§ Assignment
Each line of the listing must be set down exactly as it stands.
[Stored data — start]
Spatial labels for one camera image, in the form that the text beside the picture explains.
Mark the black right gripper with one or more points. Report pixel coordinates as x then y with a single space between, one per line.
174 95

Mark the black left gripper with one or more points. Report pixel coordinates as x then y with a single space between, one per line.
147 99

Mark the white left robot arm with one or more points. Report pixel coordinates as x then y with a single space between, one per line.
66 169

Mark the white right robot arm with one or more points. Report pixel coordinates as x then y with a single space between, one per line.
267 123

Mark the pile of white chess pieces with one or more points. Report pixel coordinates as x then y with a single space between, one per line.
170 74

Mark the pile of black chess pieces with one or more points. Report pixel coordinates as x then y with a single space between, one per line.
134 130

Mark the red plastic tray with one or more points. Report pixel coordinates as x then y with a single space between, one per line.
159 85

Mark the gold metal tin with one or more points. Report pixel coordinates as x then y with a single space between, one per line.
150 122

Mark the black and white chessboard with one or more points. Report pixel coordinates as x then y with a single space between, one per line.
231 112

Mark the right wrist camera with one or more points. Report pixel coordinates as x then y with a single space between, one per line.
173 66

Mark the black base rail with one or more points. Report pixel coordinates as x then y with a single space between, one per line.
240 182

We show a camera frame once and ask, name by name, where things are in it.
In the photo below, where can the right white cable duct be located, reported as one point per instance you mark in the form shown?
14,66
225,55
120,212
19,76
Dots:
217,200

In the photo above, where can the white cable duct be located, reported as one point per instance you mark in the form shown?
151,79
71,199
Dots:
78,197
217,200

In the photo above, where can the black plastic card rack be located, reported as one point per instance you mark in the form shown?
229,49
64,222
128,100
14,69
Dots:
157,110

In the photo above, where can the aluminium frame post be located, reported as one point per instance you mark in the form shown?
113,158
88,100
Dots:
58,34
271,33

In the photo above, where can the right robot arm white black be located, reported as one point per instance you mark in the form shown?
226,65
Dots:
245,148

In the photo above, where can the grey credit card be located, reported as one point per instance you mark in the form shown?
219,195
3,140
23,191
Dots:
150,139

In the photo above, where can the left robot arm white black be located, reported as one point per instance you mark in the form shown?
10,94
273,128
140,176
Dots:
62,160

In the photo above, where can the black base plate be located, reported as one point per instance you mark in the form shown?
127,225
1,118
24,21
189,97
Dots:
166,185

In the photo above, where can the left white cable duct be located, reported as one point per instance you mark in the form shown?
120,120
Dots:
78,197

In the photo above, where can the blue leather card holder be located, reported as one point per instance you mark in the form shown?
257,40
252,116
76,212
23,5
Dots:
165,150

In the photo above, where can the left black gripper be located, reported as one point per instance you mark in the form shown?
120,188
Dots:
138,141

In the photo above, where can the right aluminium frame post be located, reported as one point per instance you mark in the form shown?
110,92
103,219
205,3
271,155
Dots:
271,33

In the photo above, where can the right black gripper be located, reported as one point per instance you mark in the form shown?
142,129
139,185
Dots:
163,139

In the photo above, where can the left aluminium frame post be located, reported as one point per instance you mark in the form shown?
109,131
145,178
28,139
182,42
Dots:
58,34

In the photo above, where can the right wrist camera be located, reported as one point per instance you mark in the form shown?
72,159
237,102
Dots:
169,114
[Stored data — finish]
§ Response for this exercise
Spatial labels for one camera image, in the form that the text beside the picture explains.
Mark the black right gripper with one or more points. Report pixel coordinates as x then y with a single space between, one per line.
174 95

Mark the black left gripper with one or more points. Report pixel coordinates as x then y with a single space between, one per line.
147 99

Mark the white left robot arm with one or more points. Report pixel coordinates as x then y with a single space between, one per line.
66 169

Mark the white right robot arm with one or more points. Report pixel coordinates as x then y with a single space between, one per line.
267 123

Mark the pile of white chess pieces with one or more points. Report pixel coordinates as x then y with a single space between, one per line.
170 74

Mark the pile of black chess pieces with one or more points. Report pixel coordinates as x then y with a single space between, one per line.
134 130

Mark the red plastic tray with one or more points. Report pixel coordinates as x then y with a single space between, one per line.
159 85

Mark the gold metal tin with one or more points. Report pixel coordinates as x then y with a single space between, one per line.
150 122

Mark the black and white chessboard with one or more points. Report pixel coordinates as x then y with a single space between, one per line.
231 112

Mark the right wrist camera with one or more points. Report pixel coordinates as x then y with a single space between, one per line.
173 66

Mark the black base rail with one or more points. Report pixel coordinates as x then y with a single space between, one per line.
240 182

We show a camera frame once and ask, name by name, where things are in it.
In the photo below, where can the right white cable duct be located, reported as one point per instance you mark in the form shown?
14,66
225,55
120,212
19,76
Dots:
217,200

In the photo above, where can the white cable duct be located, reported as one point per instance you mark in the form shown?
151,79
71,199
Dots:
78,197
217,200

In the photo above, where can the black plastic card rack be located, reported as one point per instance you mark in the form shown?
229,49
64,222
128,100
14,69
Dots:
157,110

In the photo above, where can the aluminium frame post be located, reported as one point per instance you mark in the form shown?
113,158
88,100
Dots:
58,34
271,33

In the photo above, where can the right robot arm white black be located, reported as one point per instance you mark in the form shown?
226,65
Dots:
245,148

In the photo above, where can the grey credit card be located, reported as one point per instance you mark in the form shown?
219,195
3,140
23,191
Dots:
150,139

In the photo above, where can the left robot arm white black be located, reported as one point per instance you mark in the form shown?
10,94
273,128
140,176
Dots:
62,160

In the photo above, where can the black base plate be located, reported as one point per instance you mark in the form shown?
127,225
1,118
24,21
189,97
Dots:
166,185

In the photo above, where can the left white cable duct be located, reported as one point per instance you mark in the form shown?
120,120
Dots:
78,197

In the photo above, where can the blue leather card holder be located, reported as one point per instance you mark in the form shown?
257,40
252,116
76,212
23,5
Dots:
165,150

In the photo above, where can the left black gripper be located, reported as one point per instance you mark in the form shown?
120,188
Dots:
138,141

In the photo above, where can the right aluminium frame post be located, reported as one point per instance you mark in the form shown?
110,92
103,219
205,3
271,155
Dots:
271,33

In the photo above, where can the right black gripper be located, reported as one point per instance you mark in the form shown?
142,129
139,185
Dots:
163,139

In the photo above, where can the left aluminium frame post be located, reported as one point per instance you mark in the form shown?
109,131
145,178
28,139
182,42
Dots:
58,34

In the photo above, where can the right wrist camera be located, reported as one point per instance you mark in the form shown?
72,159
237,102
Dots:
169,114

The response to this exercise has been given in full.